TASK DETAILS ->
Please retype the listing below word for word and exclude its images.

PROVIDED DATA ->
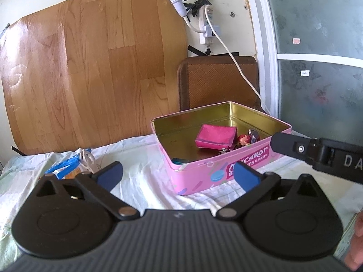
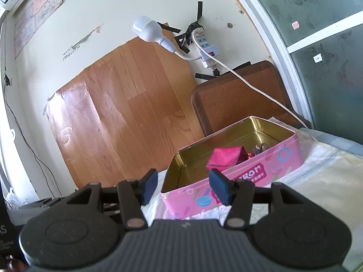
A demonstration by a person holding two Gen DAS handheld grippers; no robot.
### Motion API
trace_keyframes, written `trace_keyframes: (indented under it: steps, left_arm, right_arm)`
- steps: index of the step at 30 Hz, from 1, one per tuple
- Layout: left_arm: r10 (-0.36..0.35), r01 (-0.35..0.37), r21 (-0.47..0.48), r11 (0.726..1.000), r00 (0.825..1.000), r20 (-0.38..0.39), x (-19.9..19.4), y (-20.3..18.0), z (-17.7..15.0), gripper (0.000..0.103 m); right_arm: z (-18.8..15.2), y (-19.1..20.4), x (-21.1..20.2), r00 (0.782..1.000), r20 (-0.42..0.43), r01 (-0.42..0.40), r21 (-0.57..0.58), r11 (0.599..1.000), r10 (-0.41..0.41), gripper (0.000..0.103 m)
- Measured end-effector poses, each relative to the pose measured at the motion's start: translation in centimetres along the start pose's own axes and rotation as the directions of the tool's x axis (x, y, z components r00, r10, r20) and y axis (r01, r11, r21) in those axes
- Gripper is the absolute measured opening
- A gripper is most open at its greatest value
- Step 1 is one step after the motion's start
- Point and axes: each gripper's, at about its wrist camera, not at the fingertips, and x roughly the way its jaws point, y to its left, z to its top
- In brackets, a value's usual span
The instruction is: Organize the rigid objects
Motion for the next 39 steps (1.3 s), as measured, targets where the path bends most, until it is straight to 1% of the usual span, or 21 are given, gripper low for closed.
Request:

OUTPUT BELOW ->
A demonstration by a person holding two Gen DAS handheld grippers; no robot.
### Motion API
trace_keyframes, written `trace_keyframes: (indented under it: steps, left_arm, right_arm)`
- steps: index of the step at 30 Hz, from 1, one per tuple
- Layout: left_arm: r10 (-0.36..0.35), r01 (-0.35..0.37), r21 (-0.47..0.48), r11 (0.726..1.000), r00 (0.825..1.000), r20 (-0.38..0.39), x (-19.9..19.4), y (-20.3..18.0), z (-17.7..15.0), gripper (0.000..0.103 m); right_arm: z (-18.8..15.2), y (-19.1..20.4), x (-21.1..20.2), r00 (0.782..1.000), r20 (-0.42..0.43), r01 (-0.42..0.40), r21 (-0.57..0.58), r11 (0.599..1.000), r10 (-0.41..0.41), gripper (0.000..0.103 m)
- Measured end-effector poses, each relative to the pose measured at the motion's start: translation in centimetres along the start pose's own axes and rotation as the directions of the tool's x axis (x, y, z components r00, r10, r20) and y axis (r01, r11, r21) in those axes
- Gripper is the absolute measured opening
- A gripper is most open at its greatest value
- Step 1 is one step after the motion's start
- Point and axes: each gripper's, at about its wrist camera, not at the fingertips, and x roughly the way its jaws point, y to its left, z to its top
- In brackets, a value's usual span
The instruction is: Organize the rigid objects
Motion for the next 39 steps (1.3 s), as measured, targets where the path bends most, until it is straight to 1% of the usual span, or 21 are given, gripper low for closed.
Request:

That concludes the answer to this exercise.